The Secret Sauce: Real-Time Throughput Reward
Instead of rewarding the model for being "correct," LTD rewards the model for being fast. The reward signal is: $$R_t = L_A / (T_{draft} + T_{verify})$$ This forces the policies to learn when the draft model is "yapping" pointlessly and when the target model should invest more time in verification.

Experiments: Crushing the Baselines
The authors tested LTD on a range of models, including the new Qwen3-32B and DeepSeek-R1-Distill-Llama-8B.
- Massive Gains on Large Models: On Qwen3-32B, LTD achieved a 36.4% improvement over the previous SOTA.
- Zero-Shot Robustness: Although trained on code (HumanEval), the model generalized to 54/57 MMLU tasks, showing it learned universal "difficulty patterns" in language rather than just memorizing text.

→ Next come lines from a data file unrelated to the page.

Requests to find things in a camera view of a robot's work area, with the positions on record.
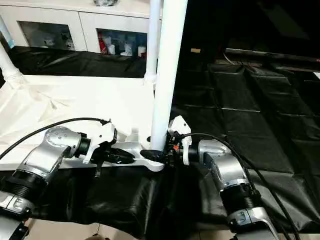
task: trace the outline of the white pole
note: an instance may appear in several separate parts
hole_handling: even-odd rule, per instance
[[[2,69],[2,75],[5,81],[11,81],[17,78],[21,78],[23,75],[18,68],[12,63],[8,56],[4,46],[0,43],[0,68]]]
[[[147,34],[146,71],[144,79],[155,84],[157,80],[158,39],[162,0],[150,1],[149,30]]]
[[[166,142],[188,0],[164,0],[155,86],[151,149]]]
[[[13,48],[15,45],[14,45],[14,41],[13,39],[11,38],[11,35],[5,25],[5,22],[4,20],[2,19],[2,17],[0,16],[0,32],[2,33],[4,39],[7,41],[8,45],[10,48]]]

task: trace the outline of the white plastic part
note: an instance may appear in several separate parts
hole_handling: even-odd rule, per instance
[[[165,0],[152,119],[151,148],[163,151],[188,0]]]
[[[147,35],[146,71],[144,79],[153,84],[157,80],[158,39],[162,0],[150,1],[149,30]]]
[[[171,120],[168,132],[173,135],[174,132],[178,132],[179,134],[189,134],[191,133],[191,128],[184,120],[182,116],[177,116],[173,120]],[[183,146],[183,164],[189,165],[189,146],[192,144],[191,136],[187,136],[182,139],[182,146]]]
[[[88,152],[86,153],[82,161],[83,164],[88,164],[90,162],[92,154],[97,148],[100,147],[99,144],[104,142],[108,142],[108,143],[112,142],[112,140],[114,139],[115,130],[116,130],[115,126],[111,122],[109,122],[103,125],[100,131],[98,131],[96,134],[94,134],[91,137]]]

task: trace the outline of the black tarp
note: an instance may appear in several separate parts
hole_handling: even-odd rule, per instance
[[[90,52],[15,47],[10,57],[24,74],[135,78],[145,73],[143,59]],[[226,137],[261,170],[297,228],[319,233],[319,92],[320,80],[312,72],[195,63],[179,69],[171,118],[182,115],[192,132]],[[250,172],[275,225],[290,231],[268,190]],[[212,178],[196,163],[158,173],[105,168],[102,178],[93,176],[92,168],[59,170],[34,217],[99,222],[147,239],[183,239],[226,223]]]

- High Temperature Stability: Most dynamic methods break at $T=1.0$ because randomness makes draft models unreliable. LTD remains robust, outperforming others by maintaining a conservative drafting strategy when entropy is high.

Deep Insight: Why Iterative Training Matters?
The paper highlights that drafting and verification are interdependent. If you optimize the draft model in isolation, it might generate long sequences that the verification stage (if fixed) cannot handle efficiently.
LTD uses Iterative Optimization:
- Freeze Size Policy, train Depth Policy.
- Freeze Depth Policy, train Size Policy. This "dance" allows the two policies to co-adapt, leading to a synergistic system where the draft model only works as hard as the verification stage needs it to.
Conclusion and Future Outlook
LTD represents a shift from "AI for Language" to "AI for Systems." By making the inference engine aware of its own clock, we move closer to truly efficient real-time reasoning.
Limitations: The current policies are MLPs. While fast, they rely on token probabilities as a proxy for "difficulty." Future work might involve deeper integration with the LLM's internal states to predict "verification difficulty" even more accurately.
Senior Editor's Note: This paper is a masterclass in hardware-aware AI. By focusing on the denominator of the speedup equation (time), the authors achieved what others couldn't by only looking at the numerator (tokens).